Let’s say you have issues with that kind of office contamination. And with office politics. And with your boss, her boss, and the way you’ve basically given up everything that makes you feel alive and happy for this stupid job you hate where germs are everywhere…
Wouldn’t it be cathartic to explode, right there, in the middle of everything, righteously and with no repercussions?
Mayhem, the new film from director Joe Lynch, is just that emotional release.
Steven Yeun (The Walking Dead) plays Derek, mid-level white-collar prick in a law office. Just mid-level, though—there’s some conscience left in him. Still, he got where he is by finding the loophole that got a broad-daylight-surrounded-by-witnesses murderer off the hook.
The murderer had a virus—the Red Eye virus—which disrupts your ability to manage your emotions. You might weep uncontrollably, masturbate during a conference call, or stab your boss in the throat with a pen.
Here’s what’s important: we like Derek, his building is contaminated, his court case set the precedent allowing public murder and mayhem while under the 8-hour-ish influence of the virus.
Let’s just quarantine this building and see what happens.
The film is an exercise in workplace catharsis, and a pretty fun one. It’s far superior to other recent attempts at office-bound carnage The Belko Experiment and Bloodsucking Bastards, partly because Lynch has a crisp sense of pace and knack for comedy.
Matias Caruso’s script doesn’t hurt.
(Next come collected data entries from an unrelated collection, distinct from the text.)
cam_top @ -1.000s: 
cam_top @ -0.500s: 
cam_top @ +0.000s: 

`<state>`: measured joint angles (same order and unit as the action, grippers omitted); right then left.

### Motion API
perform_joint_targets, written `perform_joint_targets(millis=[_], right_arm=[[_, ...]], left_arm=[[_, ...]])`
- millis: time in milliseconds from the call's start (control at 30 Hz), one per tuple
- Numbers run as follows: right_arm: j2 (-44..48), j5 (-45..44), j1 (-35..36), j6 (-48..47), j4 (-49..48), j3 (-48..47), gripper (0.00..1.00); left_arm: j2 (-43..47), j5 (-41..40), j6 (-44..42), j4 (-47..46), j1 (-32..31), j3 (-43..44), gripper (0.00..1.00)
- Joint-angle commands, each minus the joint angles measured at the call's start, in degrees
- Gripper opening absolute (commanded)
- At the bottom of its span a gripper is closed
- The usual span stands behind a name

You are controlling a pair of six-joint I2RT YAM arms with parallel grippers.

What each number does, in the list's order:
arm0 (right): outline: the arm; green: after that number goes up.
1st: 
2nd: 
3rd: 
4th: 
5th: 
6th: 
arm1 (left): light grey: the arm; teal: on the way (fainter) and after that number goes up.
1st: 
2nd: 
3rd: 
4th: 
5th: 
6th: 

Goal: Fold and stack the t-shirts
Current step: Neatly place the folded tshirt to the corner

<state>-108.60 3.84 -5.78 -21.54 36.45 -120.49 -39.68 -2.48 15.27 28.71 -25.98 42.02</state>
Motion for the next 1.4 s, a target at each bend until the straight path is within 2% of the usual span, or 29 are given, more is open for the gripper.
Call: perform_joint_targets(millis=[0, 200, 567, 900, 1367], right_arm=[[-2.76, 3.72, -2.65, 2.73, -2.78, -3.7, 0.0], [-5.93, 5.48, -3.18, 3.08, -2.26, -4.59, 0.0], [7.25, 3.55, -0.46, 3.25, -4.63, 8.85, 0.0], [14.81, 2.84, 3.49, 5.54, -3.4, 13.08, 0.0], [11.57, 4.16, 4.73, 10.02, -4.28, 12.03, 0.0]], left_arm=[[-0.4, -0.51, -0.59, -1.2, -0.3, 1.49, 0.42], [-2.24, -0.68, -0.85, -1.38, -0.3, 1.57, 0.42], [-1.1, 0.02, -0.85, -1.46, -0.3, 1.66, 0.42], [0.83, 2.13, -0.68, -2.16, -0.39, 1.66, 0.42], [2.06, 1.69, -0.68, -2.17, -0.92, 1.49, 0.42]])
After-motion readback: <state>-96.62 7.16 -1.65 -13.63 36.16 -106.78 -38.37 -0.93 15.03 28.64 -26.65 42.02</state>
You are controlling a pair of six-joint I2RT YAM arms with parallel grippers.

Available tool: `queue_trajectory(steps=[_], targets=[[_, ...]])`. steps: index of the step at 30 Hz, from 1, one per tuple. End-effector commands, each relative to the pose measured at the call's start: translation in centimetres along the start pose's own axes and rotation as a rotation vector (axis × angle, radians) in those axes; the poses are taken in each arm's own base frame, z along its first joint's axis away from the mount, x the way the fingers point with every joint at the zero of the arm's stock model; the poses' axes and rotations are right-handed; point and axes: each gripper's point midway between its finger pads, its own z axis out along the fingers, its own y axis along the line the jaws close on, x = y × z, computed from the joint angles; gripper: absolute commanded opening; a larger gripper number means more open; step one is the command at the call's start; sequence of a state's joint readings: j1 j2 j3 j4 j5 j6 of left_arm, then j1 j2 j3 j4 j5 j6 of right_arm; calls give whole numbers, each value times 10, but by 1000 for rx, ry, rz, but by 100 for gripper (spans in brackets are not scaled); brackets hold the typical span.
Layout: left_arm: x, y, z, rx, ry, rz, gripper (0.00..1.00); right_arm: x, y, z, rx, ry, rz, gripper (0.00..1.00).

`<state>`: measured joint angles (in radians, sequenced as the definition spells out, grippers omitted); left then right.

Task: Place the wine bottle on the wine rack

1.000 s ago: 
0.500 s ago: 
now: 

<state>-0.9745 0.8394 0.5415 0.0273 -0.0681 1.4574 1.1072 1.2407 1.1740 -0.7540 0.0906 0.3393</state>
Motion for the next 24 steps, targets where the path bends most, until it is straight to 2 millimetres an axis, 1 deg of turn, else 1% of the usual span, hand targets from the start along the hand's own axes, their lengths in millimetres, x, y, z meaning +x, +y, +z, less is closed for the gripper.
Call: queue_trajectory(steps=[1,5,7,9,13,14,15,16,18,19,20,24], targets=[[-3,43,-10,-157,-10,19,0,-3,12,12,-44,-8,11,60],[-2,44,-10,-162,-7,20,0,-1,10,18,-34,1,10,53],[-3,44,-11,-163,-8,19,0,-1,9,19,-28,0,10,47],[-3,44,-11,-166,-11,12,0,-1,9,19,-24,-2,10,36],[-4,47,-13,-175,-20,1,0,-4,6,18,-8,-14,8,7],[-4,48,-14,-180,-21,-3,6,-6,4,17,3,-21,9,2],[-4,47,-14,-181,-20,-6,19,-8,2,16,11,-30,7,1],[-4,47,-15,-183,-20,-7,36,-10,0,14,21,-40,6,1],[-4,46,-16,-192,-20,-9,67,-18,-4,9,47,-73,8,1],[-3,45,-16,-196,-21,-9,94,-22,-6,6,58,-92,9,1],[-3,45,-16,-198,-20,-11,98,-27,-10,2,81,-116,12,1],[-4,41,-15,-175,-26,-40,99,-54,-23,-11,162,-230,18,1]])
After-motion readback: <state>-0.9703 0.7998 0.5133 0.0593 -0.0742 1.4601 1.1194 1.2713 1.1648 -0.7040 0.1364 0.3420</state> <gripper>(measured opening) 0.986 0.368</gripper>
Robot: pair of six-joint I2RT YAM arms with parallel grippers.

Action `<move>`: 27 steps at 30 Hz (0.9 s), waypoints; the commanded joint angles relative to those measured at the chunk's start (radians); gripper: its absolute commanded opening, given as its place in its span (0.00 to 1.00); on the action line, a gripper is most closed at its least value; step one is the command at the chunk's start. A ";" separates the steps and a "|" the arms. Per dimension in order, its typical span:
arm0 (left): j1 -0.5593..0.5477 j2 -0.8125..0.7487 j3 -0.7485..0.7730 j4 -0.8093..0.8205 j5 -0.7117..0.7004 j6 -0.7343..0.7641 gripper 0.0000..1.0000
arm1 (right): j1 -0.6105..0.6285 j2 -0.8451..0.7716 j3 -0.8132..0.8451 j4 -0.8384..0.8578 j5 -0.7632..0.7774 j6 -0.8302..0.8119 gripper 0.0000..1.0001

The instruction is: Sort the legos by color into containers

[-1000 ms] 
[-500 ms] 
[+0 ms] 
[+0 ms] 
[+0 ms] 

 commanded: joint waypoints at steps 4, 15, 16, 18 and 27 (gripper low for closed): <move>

Though it never mines deeply enough for the film to resonate beyond the “I hate my job and wouldn’t mind killing my boss” level, it’s clever fun from start to finish.
Yeun makes an excellent everyman and his enjoyable performance is matched by those of many of his evil colleagues. Dallas Roberts (also The Walking Dead) is exceptional as the head of HR, also known as The Reaper.
The film is little more than an id explosion in service of workplace fantasy. It keeps a light heart despite the carnage, doesn’t dig deep and doesn’t really hold up to scrutiny. But it’s fun. Especially if you’ve ever wanted to kill your boss.